#### Material for this exercise ####
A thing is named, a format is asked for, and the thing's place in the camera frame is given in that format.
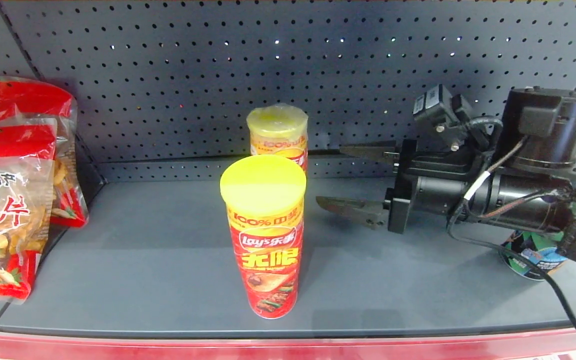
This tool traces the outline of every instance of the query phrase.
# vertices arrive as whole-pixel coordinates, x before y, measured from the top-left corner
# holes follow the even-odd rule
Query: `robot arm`
[[[414,121],[450,151],[420,152],[409,139],[341,146],[347,155],[391,164],[395,183],[382,202],[322,196],[317,202],[394,233],[404,232],[411,210],[445,216],[448,223],[564,231],[557,251],[576,262],[576,89],[513,89],[501,121],[472,112],[463,96],[442,85],[430,89],[416,98]],[[509,154],[502,167],[482,177]]]

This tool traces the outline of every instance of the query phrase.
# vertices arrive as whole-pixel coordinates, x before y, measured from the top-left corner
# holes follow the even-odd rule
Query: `black cable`
[[[465,204],[466,204],[465,199],[462,199],[462,201],[457,206],[457,209],[456,209],[457,212],[461,212],[461,210],[463,209]],[[539,276],[541,276],[544,280],[546,280],[546,282],[552,288],[552,291],[555,292],[555,295],[557,296],[557,299],[561,303],[561,307],[564,309],[564,312],[566,313],[566,316],[569,319],[570,324],[572,324],[574,330],[576,330],[576,315],[573,312],[572,308],[570,307],[568,299],[566,299],[566,296],[564,295],[560,286],[557,285],[557,282],[555,282],[555,280],[553,280],[553,278],[550,275],[548,275],[548,273],[546,271],[543,271],[539,266],[533,264],[530,260],[521,256],[519,253],[516,253],[515,251],[512,251],[512,250],[505,248],[503,246],[500,246],[498,244],[493,244],[493,243],[488,243],[486,241],[471,239],[470,237],[462,237],[459,235],[455,235],[453,233],[453,226],[455,225],[456,221],[457,221],[457,217],[451,218],[450,222],[446,226],[446,229],[448,230],[448,235],[450,235],[450,237],[452,239],[455,239],[458,242],[464,242],[467,244],[482,246],[484,248],[489,248],[489,249],[499,251],[500,253],[503,253],[504,255],[509,256],[509,257],[521,262],[522,264],[526,265],[528,268],[531,269],[531,271],[534,271],[535,273],[539,274]]]
[[[500,167],[504,162],[506,162],[506,160],[510,159],[510,157],[512,157],[512,155],[514,155],[517,151],[519,151],[519,149],[521,149],[521,147],[526,143],[527,139],[528,139],[528,136],[522,137],[521,140],[517,141],[517,144],[514,146],[514,148],[512,148],[512,150],[510,150],[508,153],[506,153],[506,155],[501,157],[497,162],[495,162],[490,167],[488,167],[486,169],[486,171],[488,173],[492,173],[494,170],[496,170],[498,167]],[[532,196],[537,196],[537,194],[536,193],[528,194],[527,196],[524,196],[524,198],[532,197]],[[564,309],[564,312],[566,313],[566,316],[569,319],[570,324],[572,324],[574,330],[576,330],[576,315],[573,312],[572,308],[570,307],[568,299],[564,295],[560,286],[557,285],[557,282],[555,282],[555,280],[553,280],[553,278],[551,278],[551,276],[548,275],[548,273],[546,271],[543,271],[539,266],[533,264],[530,260],[519,255],[519,253],[516,253],[515,251],[510,250],[509,248],[499,246],[498,244],[488,243],[486,241],[471,239],[470,237],[458,236],[458,235],[455,235],[453,233],[453,226],[457,222],[457,218],[462,213],[464,208],[468,208],[467,207],[468,202],[469,202],[469,199],[462,198],[459,201],[459,203],[457,204],[457,207],[455,207],[453,209],[453,211],[451,212],[450,217],[448,218],[448,222],[446,224],[446,230],[448,231],[448,235],[450,235],[450,237],[452,239],[455,239],[458,242],[464,242],[467,244],[482,246],[484,248],[489,248],[489,249],[499,251],[500,253],[503,253],[506,256],[509,256],[509,257],[521,262],[522,264],[524,264],[528,268],[530,268],[532,271],[539,274],[539,276],[541,276],[544,280],[546,280],[546,282],[550,285],[550,287],[552,288],[552,291],[555,292],[555,295],[557,296],[557,299],[561,303],[561,307]]]
[[[469,217],[474,217],[474,218],[480,219],[480,220],[486,220],[486,219],[490,219],[490,218],[502,215],[504,213],[507,213],[510,210],[512,210],[516,207],[519,207],[519,205],[521,205],[521,204],[528,203],[529,201],[532,201],[535,199],[543,198],[544,196],[555,196],[558,198],[561,197],[559,189],[538,190],[538,191],[535,191],[533,193],[521,196],[519,198],[515,198],[514,200],[512,200],[508,203],[505,203],[503,206],[498,207],[498,208],[496,208],[490,212],[487,212],[485,214],[482,214],[482,215],[477,215],[477,214],[473,213],[473,210],[471,210],[471,207],[468,206],[467,203],[466,203],[466,206],[464,206],[464,208],[466,209],[466,214],[468,214]]]
[[[475,117],[470,121],[466,122],[466,127],[468,129],[475,128],[480,125],[494,126],[494,130],[490,135],[490,144],[488,146],[490,150],[494,151],[494,149],[497,147],[497,143],[499,142],[499,138],[501,137],[501,131],[504,129],[504,123],[494,116],[486,116],[486,115]]]

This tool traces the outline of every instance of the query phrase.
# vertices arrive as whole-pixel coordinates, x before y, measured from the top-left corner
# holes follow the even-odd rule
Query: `can on shelf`
[[[288,104],[258,107],[246,119],[250,154],[274,154],[308,167],[308,115]]]
[[[518,253],[550,275],[567,260],[566,257],[556,252],[557,242],[561,241],[562,237],[562,232],[541,235],[535,232],[516,230],[501,246]],[[519,262],[502,252],[499,255],[503,262],[517,274],[530,280],[544,281],[541,275],[530,269],[523,262]]]
[[[295,305],[304,237],[306,174],[279,155],[245,157],[219,183],[248,302],[265,319]]]

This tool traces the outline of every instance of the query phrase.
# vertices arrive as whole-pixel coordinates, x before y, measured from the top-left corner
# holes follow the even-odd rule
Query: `yellow plastic lid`
[[[306,132],[308,115],[299,107],[276,104],[250,111],[246,121],[250,131],[260,136],[295,141]]]
[[[265,217],[294,208],[306,193],[306,174],[279,155],[245,157],[221,175],[221,197],[245,216]]]

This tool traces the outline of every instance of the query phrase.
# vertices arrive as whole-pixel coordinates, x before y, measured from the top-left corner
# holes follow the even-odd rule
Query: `red shelf edge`
[[[398,339],[89,339],[0,332],[0,358],[12,360],[498,360],[575,350],[573,328]]]

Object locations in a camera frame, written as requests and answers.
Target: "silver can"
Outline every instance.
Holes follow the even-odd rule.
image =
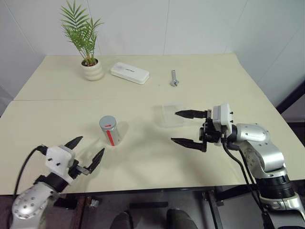
[[[116,146],[121,142],[121,136],[116,128],[116,120],[113,116],[108,115],[101,118],[100,127],[109,145]]]

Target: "transparent plastic container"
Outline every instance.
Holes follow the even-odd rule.
[[[168,103],[162,105],[162,113],[164,119],[164,127],[184,126],[184,118],[175,115],[176,112],[185,110],[183,103]]]

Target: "table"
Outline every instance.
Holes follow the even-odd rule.
[[[67,66],[53,65],[64,59]],[[203,121],[162,127],[160,108],[168,102],[197,110],[229,102],[235,123],[257,122],[269,130],[285,156],[290,179],[305,178],[304,147],[234,54],[102,58],[105,69],[121,61],[148,70],[151,77],[144,85],[109,74],[97,82],[86,81],[72,67],[79,60],[46,57],[0,118],[0,181],[6,184],[0,194],[13,193],[18,171],[35,146],[64,144],[79,135],[84,139],[75,152],[84,165],[101,147],[106,146],[106,151],[97,170],[79,176],[66,193],[244,184],[239,166],[220,147],[209,144],[203,153],[170,140],[198,139]],[[171,69],[180,81],[175,88],[169,85]],[[119,146],[105,143],[99,127],[104,115],[118,121],[123,135]],[[47,173],[44,156],[34,154],[19,190]]]

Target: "ceramic pot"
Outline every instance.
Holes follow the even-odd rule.
[[[104,71],[102,69],[102,64],[98,59],[96,60],[96,65],[86,66],[86,62],[82,61],[81,68],[83,70],[83,76],[89,81],[100,80],[104,76]]]

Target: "red stripe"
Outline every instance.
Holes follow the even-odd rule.
[[[112,138],[112,136],[111,136],[110,131],[107,130],[106,132],[107,132],[107,136],[108,136],[108,138],[109,138],[109,140],[110,140],[111,145],[114,146],[113,138]]]
####
**Work to be completed:** Each line in the data that holds the string "frame" must be returned.

**Your response:**
A thing is named, a format is asked for, and the thing's place in the camera frame is given in that format.
Object locations in a camera frame, written as requests and answers.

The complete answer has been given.